DOI:10.3390/jcm13237093
PMID:39685552
原文链接:https://pmc.ncbi.nlm.nih.gov/articles/PMC11642396/
Abstract

: Sodium-glucose co-transporter 2 (SGLT-2) inhibitors, initially designed for type 2 diabetes, promote glucose excretion and lower blood glucose. Newer analogs like empagliflozin and dapagliflozin improve cardiovascular outcomes through mechanisms other than glycemic control, including blood pressure reduction and anti-inflammatory effects.
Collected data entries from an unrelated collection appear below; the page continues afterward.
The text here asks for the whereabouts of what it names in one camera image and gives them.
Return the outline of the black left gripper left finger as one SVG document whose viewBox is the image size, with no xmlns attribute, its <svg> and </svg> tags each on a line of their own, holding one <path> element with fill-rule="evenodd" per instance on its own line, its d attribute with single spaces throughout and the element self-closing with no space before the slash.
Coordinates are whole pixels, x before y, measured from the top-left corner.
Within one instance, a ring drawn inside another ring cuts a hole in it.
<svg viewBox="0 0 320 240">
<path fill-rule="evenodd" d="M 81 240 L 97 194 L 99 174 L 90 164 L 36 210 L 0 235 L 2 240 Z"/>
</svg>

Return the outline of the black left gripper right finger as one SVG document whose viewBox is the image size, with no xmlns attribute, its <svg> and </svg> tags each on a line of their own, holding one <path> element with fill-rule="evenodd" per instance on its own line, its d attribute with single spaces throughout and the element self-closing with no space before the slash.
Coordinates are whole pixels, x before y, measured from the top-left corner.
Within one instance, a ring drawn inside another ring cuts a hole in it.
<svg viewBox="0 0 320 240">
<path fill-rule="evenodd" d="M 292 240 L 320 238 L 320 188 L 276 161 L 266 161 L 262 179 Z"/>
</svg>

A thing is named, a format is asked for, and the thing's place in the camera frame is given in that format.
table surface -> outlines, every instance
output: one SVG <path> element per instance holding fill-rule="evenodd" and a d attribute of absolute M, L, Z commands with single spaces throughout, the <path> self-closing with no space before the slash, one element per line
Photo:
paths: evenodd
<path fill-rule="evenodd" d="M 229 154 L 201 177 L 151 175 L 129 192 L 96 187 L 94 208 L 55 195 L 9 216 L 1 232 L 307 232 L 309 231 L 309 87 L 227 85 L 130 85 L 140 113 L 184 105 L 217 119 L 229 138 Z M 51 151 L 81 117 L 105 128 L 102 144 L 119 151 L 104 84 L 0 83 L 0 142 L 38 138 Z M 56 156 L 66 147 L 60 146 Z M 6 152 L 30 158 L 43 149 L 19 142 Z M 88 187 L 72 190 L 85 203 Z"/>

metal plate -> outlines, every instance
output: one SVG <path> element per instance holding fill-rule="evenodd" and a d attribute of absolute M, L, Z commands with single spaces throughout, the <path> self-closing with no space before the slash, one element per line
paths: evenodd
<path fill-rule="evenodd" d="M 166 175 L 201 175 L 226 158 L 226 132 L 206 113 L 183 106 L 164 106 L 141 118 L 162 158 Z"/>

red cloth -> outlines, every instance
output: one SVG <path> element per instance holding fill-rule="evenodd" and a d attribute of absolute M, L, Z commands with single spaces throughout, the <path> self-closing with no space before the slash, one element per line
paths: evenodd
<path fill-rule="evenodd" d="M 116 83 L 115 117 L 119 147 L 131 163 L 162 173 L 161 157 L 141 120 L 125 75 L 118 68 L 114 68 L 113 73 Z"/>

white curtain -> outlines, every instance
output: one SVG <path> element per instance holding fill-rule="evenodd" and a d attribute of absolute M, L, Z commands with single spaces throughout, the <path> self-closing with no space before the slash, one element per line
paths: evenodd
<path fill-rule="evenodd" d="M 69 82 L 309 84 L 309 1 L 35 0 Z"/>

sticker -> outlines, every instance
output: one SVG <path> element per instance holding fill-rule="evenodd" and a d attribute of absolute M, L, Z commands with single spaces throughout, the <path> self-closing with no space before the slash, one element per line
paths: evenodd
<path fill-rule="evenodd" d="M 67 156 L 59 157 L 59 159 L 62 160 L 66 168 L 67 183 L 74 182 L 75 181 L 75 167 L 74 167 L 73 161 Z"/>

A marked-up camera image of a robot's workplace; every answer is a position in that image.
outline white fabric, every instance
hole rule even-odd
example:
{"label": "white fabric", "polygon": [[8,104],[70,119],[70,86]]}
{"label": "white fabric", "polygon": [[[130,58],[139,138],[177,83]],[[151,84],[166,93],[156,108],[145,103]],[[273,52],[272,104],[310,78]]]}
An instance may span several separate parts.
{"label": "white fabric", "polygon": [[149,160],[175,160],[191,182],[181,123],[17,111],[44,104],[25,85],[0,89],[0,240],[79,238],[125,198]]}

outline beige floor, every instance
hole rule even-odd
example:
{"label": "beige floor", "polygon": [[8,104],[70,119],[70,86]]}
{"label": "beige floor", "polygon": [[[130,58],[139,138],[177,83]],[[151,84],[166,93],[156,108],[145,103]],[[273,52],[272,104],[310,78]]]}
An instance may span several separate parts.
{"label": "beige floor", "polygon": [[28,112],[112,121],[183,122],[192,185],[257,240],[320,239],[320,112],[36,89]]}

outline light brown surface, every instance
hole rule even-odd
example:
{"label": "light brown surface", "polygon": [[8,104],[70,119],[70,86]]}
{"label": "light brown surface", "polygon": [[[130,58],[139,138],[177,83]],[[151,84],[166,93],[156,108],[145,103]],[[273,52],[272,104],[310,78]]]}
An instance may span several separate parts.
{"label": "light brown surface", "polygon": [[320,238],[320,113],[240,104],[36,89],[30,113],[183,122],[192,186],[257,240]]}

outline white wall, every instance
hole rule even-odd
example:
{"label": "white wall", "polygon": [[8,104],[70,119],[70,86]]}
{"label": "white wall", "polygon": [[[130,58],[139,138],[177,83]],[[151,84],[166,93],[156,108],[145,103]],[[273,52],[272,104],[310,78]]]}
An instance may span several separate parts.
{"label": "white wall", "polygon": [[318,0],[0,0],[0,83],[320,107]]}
Given the high cardiovascular risk present in diabetes, our study aims to emphasize the cardioprotective benefits of SGLT-2 inhibitors as a preventive therapy for heart failure (HF) in high-risk T2DM patients. : Using data from 2542 patients identified by the ICD-10 E11 code from 2016 to 2020, this longitudinal study excluded those with E10 codes or those undergoing insulin treatment to focus on non-insulin-dependent T2DM. a multiple logistic regression model assessed HF incidence while adjusting for demographics and HbA1c. : SGLT-2 inhibitor use significantly lowered the odds of heart failure events (OR = 0.55, 95% CI: 0.31-0.99, = 0.046), with a significant difference by gender (OR = 0.45, 95% CI: 0.28-0.71, = 0.001) and eGFR (OR = 0.98, 95% CI: 0.97-0.99, = 0.004). : The real-world data highlight SGLT-2 inhibitors as promising for HF prevention and broader cardiometabolic health in T2DM, with potential value in managing complex comorbid profiles.

摘要

钠-葡萄糖协同转运蛋白2(SGLT-2)抑制剂最初是为2型糖尿病设计的,可促进葡萄糖排泄并降低血糖。恩格列净和达格列净等新型类似物通过血糖控制以外的机制改善心血管结局,包括降低血压和抗炎作用。鉴于糖尿病患者存在较高的心血管风险,我们的研究旨在强调SGLT-2抑制剂作为高危2型糖尿病患者心力衰竭(HF)预防性治疗的心脏保护益处。:利用2016年至2020年通过ICD-10 E11编码确定的2542名患者的数据,这项纵向研究排除了患有E10编码的患者或接受胰岛素治疗的患者,以专注于非胰岛素依赖型2型糖尿病。一个多元逻辑回归模型在调整人口统计学和糖化血红蛋白(HbA1c)的同时评估了心力衰竭的发生率。:使用SGLT-2抑制剂显著降低了心力衰竭事件的发生几率(比值比[OR]=0.55,95%置信区间[CI]:0.31-0.99,P=0.046),按性别(OR=0.45,95%CI:0.28-0.71,P=0.001)和估算肾小球滤过率(eGFR)(OR=0.98,95%CI:0.97-0.99,P=0.004)有显著差异。:真实世界数据突出了SGLT-2抑制剂在2型糖尿病患者预防心力衰竭和更广泛的心脏代谢健康方面具有前景,在管理复杂的合并症方面具有潜在价值。